Russell Kett is chairman of HVS London. Established in 1980, HVS is a specialist consulting and services organisation focused on the hotel, mixed-use, shared ownership, gaming, and leisure industries.
While the hotel sector, both in the UK and across Europe, has experienced severe downturns before, nothing could have prepared even the world’s biggest hotel operators for the devastating impact of the Covid-19 pandemic.
Hotels and the wider hospitality sector – including pubs, bars, restaurants and nightclubs – have suffered hugely and while a slow recovery is now getting underway, whether we will ever get back to what we consider 'normal' trading is less clear.
By definition, the hospitality sector relies on people having social contact with others. As the Covid numbers start to climb once again and new variants enter the fray, many industry observers, myself included, are wondering whether we will ever return to pre-pandemic life as we knew it.
According to figures released by industry body UK Hospitality, the country’s hospitality sector took a massive £110 billion drop in sales in the 15 months that followed the outbreak of the pandemic. During this time the sector saw the permanent closure of nearly 10,000 licensed premises, according to industry figures.
While hotels, bars and restaurants had periods of trading in between the lockdowns, most of the UK’s hotels remained shut apart from some operators – primarily those running serviced apartments, which remained open for NHS workers, essential workers and the homeless. But these were few and far between. Most hotels stayed closed, with staff furloughed or made redundant, kitchen and storeroom supplies run down, and rooms mothballed.
Hotels are generally large operations, requiring a significant number of staff to operate, and with huge overheads in the form of business rates, heating and lighting, as well as loans to service, franchise bills to pay and staffing levels to maintain.

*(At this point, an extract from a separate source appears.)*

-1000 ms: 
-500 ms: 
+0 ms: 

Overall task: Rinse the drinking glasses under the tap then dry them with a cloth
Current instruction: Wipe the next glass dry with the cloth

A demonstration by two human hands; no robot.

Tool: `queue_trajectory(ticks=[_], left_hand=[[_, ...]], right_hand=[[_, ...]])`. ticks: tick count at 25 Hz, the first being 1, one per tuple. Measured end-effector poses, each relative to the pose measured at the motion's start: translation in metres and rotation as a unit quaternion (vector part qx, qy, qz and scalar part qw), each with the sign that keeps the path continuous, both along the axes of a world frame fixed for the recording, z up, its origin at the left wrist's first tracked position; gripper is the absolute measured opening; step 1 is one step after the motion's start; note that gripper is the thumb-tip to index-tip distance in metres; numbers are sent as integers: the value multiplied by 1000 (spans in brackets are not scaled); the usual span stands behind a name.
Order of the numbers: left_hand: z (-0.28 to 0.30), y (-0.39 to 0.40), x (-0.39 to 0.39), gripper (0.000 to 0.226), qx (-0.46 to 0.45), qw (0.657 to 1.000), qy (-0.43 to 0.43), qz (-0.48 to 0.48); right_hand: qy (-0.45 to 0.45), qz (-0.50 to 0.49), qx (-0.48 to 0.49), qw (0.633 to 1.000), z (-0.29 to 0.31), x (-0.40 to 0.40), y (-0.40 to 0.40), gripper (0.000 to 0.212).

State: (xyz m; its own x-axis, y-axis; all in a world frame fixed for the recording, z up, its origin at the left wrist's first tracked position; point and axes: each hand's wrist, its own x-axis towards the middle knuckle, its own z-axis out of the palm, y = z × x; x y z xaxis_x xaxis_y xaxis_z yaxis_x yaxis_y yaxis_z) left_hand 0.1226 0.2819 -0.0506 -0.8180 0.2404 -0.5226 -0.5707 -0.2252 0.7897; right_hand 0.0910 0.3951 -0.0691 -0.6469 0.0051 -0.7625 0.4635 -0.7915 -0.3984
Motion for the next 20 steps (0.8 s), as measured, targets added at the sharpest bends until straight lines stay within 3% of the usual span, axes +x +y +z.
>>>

Because of this a swift return to operation was impossible. Staff needed recruiting and training, supplies ordered, rooms brought back into operation and new Covid-safe hygiene protocols implemented and communicated to both staff and guests.
However, a few hot months this summer and the easing of restrictions in the UK, coupled with the ongoing difficulty of foreign travel, became a godsend for many hotels as Brits clambered to book staycations in the UK. Some hotels were booked up for months ahead and suddenly it seemed like boomtime again. However, for many hoteliers, what looked like recovery was in reality far from it. New issues were fast emerging that gave operators as big a headache as Covid itself.
With many foreign workers having returned home, hotels were hard pressed to find staff. Data from the Office for National Statistics puts the staff shortage in the hospitality sector at around 10 per cent of capacity, amounting to some 210,000 jobs that need filling.
This was largely due to the fact that staff who were furloughed had found work elsewhere, often at better rates of pay and with more sociable hours. Moreover, more than 90,000 European workers had left the industry due to changes in visa requirements since Brexit. In London, for example, around 75 per cent of hospitality workers are thought to be from the EU. In addition, there was concern among some former hotel workers about customer-facing roles that may expose them to the risk of Covid.
The resulting staff shortages meant that many hotels have had to reduce their trading hours or days. Some no longer offer lunch or afternoon tea, while many are operating with a percentage of rooms kept shut and others have reduced service levels or closed gyms or health clubs. Finding staff to service large functions and events has proved particularly challenging, putting additional pressure on already hard-pressed teams.
While the risk of Covid may ease, these additional factors are not going away. Debt burdens, a staffing crisis, supply issues, food inflation and fragile consumer confidence, coupled with the withdrawal of government aid, and it's something of a miracle that we haven’t seen more closures or administrations in the sector.
We hope these issues will pass, but even less certain is the shape of consumer demand in the longer term, particularly when it comes to business travel. Not only has corporate and MICE business ground to a near halt, the long-term impact of its replacement – virtual meetings and improved communications via technology – is currently unknown.
So when as a procurement manager or travel buyer you next get round the boardroom table with your accommodation providers, be mindful of the multiple challenges they face right now – and don't expect too many 'bargains'.